> [PROBLEM]:
Beginning with the line below that contains "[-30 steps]" and ending with the line that contains "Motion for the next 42", retype every line exactly. Pictures are not copied.

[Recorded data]
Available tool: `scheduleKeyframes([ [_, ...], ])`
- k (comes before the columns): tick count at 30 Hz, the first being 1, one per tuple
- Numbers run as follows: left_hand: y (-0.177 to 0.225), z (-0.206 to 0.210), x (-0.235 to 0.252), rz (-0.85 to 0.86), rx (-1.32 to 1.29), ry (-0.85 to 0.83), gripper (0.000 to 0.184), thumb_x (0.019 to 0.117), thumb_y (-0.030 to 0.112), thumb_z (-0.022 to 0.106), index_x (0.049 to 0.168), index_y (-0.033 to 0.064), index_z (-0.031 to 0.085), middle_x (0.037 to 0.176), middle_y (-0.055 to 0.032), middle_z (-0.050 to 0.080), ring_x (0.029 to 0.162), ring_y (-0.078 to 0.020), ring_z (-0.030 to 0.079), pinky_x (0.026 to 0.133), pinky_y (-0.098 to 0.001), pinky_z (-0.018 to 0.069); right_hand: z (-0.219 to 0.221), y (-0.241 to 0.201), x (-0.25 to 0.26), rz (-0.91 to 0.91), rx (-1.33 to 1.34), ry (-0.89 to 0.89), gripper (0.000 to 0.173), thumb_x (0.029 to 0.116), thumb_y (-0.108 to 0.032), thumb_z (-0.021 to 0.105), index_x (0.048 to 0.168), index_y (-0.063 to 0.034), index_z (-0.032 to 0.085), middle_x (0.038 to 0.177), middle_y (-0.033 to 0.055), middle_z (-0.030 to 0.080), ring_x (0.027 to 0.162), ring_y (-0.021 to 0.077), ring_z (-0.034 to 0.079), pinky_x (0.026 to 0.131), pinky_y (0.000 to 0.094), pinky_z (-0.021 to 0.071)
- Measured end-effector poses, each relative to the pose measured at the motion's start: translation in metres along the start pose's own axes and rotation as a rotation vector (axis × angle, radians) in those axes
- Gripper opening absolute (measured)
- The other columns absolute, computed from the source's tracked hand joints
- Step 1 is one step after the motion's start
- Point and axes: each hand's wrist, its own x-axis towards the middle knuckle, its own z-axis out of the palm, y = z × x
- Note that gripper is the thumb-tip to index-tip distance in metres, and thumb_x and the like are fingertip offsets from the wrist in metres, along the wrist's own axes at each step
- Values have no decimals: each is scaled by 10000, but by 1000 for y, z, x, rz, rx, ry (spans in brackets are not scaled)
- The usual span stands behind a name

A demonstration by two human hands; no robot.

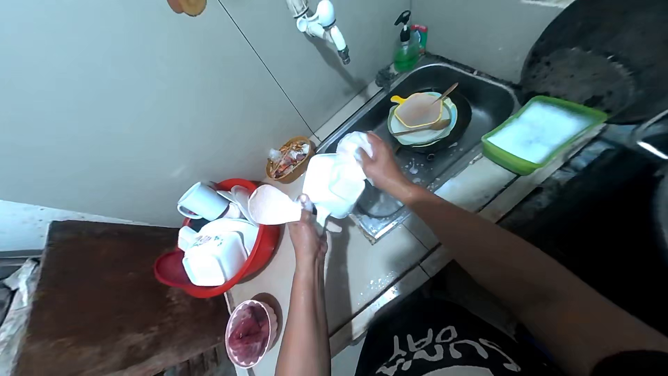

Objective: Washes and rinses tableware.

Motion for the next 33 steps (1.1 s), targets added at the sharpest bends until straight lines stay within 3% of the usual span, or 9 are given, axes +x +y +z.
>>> scheduleKeyframes([
  [3, 1, 0, 8, -84, -200, 71, 251, 1114, 295, 417, 1203, 106, 555, 987, -18, 663, 901, -108, 682, 799, -323, 603, 15, -2, -27, 44, 88, 105, 412, 1024, -72, 524, 1394, 111, 527, 1390, 295, 571, 1320, 339, 563, 1133, 458, 437],
  [8, -4, 21, 9, -238, -388, 174, 243, 1123, 309, 335, 1190, 150, 507, 931, -7, 602, 824, -117, 654, 731, -304, 589, 40, -14, -71, 93, 22, 116, 517, 998, -101, 561, 1454, 108, 438, 1491, 356, 420, 1400, 437, 450, 1158, 520, 405],
  [11, -16, 26, 9, -261, -375, 144, 293, 1128, 342, 303, 1124, 141, 516, 861, 2, 581, 767, -99, 624, 705, -284, 562, 51, -9, -95, -190, -110, 7, 434, 841, -31, 696, 1254, 95, 644, 1334, 340, 563, 1291, 487, 522, 1078, 579, 457],
  [13, -20, 22, 2, -235, -317, 88, 316, 1125, 336, 343, 1127, 122, 574, 858, -1, 656, 767, -77, 668, 687, -263, 581, 51, -3, -87, -490, -243, -121, 331, 776, -8, 726, 1106, -1, 747, 1182, 236, 687, 1204, 444, 601, 996, 574, 504],
  [16, -19, 23, -2, -194, -260, 60, 232, 1107, 259, 392, 1046, 141, 582, 779, 27, 631, 661, -53, 626, 602, -225, 547, 42, -12, -65, -694, -387, -232, 301, 817, -1, 735, 1108, -76, 749, 1164, 187, 700, 1198, 432, 618, 877, 592, 546],
  [19, -13, 30, -4, -198, -205, 138, 276, 1118, 322, 388, 1111, 120, 577, 830, 5, 624, 711, -74, 630, 653, -251, 553, 45, -21, -56, -576, -382, -132, 328, 813, -46, 732, 1141, -63, 748, 1203, 246, 670, 1185, 469, 605, 887, 602, 534],
  [24, -13, 23, -27, -238, -154, 188, 291, 1120, 306, 405, 1264, 82, 521, 1002, -42, 612, 879, -106, 642, 780, -296, 568, 27, -23, -4, -22, -325, -153, 462, 945, -141, 690, 1374, 7, 607, 1344, 273, 585, 1282, 465, 529, 1025, 595, 478],
  [30, -29, 12, -13, -271, -127, 211, 221, 1104, 269, 399, 1080, 111, 552, 805, 0, 573, 683, -89, 594, 628, -274, 541, 38, -30, -51, -378, -319, -367, 393, 841, -39, 750, 1225, 20, 687, 1272, 245, 634, 1235, 442, 563, 1008, 570, 486],
  [33, -25, 9, -19, -269, -90, 203, 245, 1110, 305, 426, 1168, 97, 541, 874, -14, 564, 761, -98, 603, 697, -300, 556, 29, -19, -20, -178, -319, -319, 436, 956, -97, 668, 1361, 52, 601, 1360, 276, 591, 1302, 458, 528, 1070, 578, 455],
])
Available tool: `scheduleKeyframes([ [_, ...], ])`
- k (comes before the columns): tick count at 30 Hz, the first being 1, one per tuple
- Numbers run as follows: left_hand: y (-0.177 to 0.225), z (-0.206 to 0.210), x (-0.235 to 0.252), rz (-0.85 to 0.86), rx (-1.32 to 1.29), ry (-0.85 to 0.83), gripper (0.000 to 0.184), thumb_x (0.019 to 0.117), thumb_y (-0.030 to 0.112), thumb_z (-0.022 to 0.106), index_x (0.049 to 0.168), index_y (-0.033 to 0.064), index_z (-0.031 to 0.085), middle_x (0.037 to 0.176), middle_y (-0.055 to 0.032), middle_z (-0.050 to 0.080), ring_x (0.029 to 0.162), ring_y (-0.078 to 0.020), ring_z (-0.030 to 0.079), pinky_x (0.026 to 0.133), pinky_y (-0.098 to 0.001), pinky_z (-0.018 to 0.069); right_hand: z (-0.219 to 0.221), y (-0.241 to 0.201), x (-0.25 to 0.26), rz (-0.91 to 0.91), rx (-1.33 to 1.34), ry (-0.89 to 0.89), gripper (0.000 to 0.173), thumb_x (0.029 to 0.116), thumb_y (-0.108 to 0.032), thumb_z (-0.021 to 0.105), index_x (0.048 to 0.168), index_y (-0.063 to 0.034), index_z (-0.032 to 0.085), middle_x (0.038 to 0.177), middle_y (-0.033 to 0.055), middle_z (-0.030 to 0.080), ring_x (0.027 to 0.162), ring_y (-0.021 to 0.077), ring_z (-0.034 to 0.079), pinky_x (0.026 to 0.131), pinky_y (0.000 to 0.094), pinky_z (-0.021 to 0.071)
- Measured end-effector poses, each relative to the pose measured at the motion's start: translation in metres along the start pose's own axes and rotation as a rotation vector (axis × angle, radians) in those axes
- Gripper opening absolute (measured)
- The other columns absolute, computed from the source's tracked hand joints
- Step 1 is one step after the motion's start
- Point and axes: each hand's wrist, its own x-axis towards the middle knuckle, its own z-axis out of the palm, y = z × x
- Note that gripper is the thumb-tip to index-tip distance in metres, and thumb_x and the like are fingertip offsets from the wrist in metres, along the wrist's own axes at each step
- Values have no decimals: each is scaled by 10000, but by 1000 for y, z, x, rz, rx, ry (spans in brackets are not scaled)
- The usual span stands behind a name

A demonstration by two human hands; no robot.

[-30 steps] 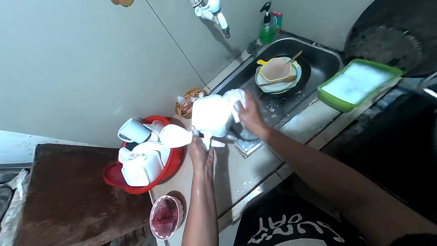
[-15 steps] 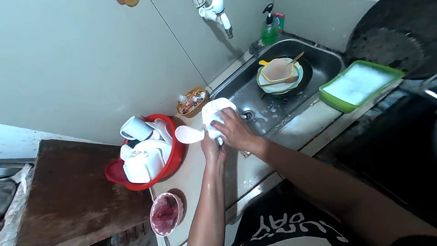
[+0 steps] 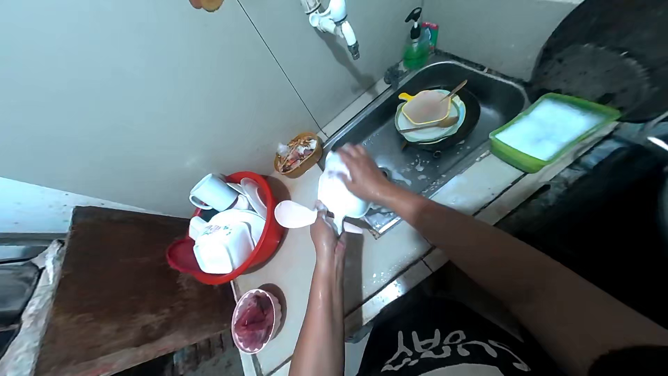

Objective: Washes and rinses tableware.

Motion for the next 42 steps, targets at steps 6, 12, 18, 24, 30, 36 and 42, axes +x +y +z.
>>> scheduleKeyframes([
  [6, -8, -4, 5, 17, -19, -13, 230, 1111, 266, 395, 1106, 98, 552, 828, -6, 582, 707, -84, 604, 653, -273, 551, 14, -18, -21, -183, -121, -37, 387, 898, -111, 739, 1259, 12, 672, 1327, 251, 616, 1286, 452, 540, 1035, 578, 477],
  [12, 3, -15, 8, 86, 116, -103, 287, 1111, 298, 437, 1255, 67, 529, 969, -36, 608, 846, -107, 635, 767, -317, 574, -11, 2, 29, 80, -10, -148, 370, 1020, -215, 600, 1338, -30, 641, 1327, 213, 640, 1278, 412, 570, 1011, 623, 476],
  [18, 12, -7, 8, 18, -166, 16, 257, 1112, 343, 404, 1143, 130, 544, 909, -4, 581, 800, -102, 621, 713, -308, 569, 10, 15, 0, 258, 330, 309, 440, 1045, -149, 520, 1427, 69, 504, 1400, 298, 550, 1336, 386, 537, 1133, 514, 430],
  [24, -11, -8, 21, -70, -294, 1, 316, 1129, 353, 327, 1258, 115, 490, 1005, -35, 595, 896, -128, 635, 791, -319, 568, 48, -17, -60, 227, 76, 187, 516, 907, -86, 709, 1367, 89, 556, 1403, 346, 498, 1327, 503, 489, 1066, 581, 471],
  [30, -21, -7, 22, 34, -215, -99, 386, 1132, 352, 300, 1098, 80, 572, 826, -16, 632, 748, -91, 643, 700, -283, 566, 52, -42, -73, 110, -73, -57, 365, 923, -61, 690, 1278, 15, 653, 1233, 205, 656, 1220, 396, 594, 975, 531, 531],
  [36, -2, -21, 38, 96, -209, -45, 320, 1129, 329, 308, 1240, 104, 506, 963, -12, 592, 855, -96, 624, 775, -305, 560, 12, -36, -73, 103, 249, -370, 304, 1006, -96, 603, 1277, 37, 632, 1252, 229, 654, 1192, 345, 632, 1054, 518, 484],
  [42, 8, -14, 29, 76, -205, 7, 294, 1132, 337, 331, 1218, 120, 510, 946, -5, 581, 837, -85, 621, 762, -267, 560, 14, -20, -72, 67, 70, 134, 361, 900, -69, 707, 1231, 68, 661, 1213, 254, 656, 1181, 425, 607, 1004, 552, 502],
])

> [ANSWER AREA]:
[-30 steps] 
[-15 steps] 
[+0 steps] 

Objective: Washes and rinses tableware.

Motion for the next 42 steps, targets at steps 6, 12, 18, 24, 30, 36 and 42, axes +x +y +z.

What was asked now has a complete answer.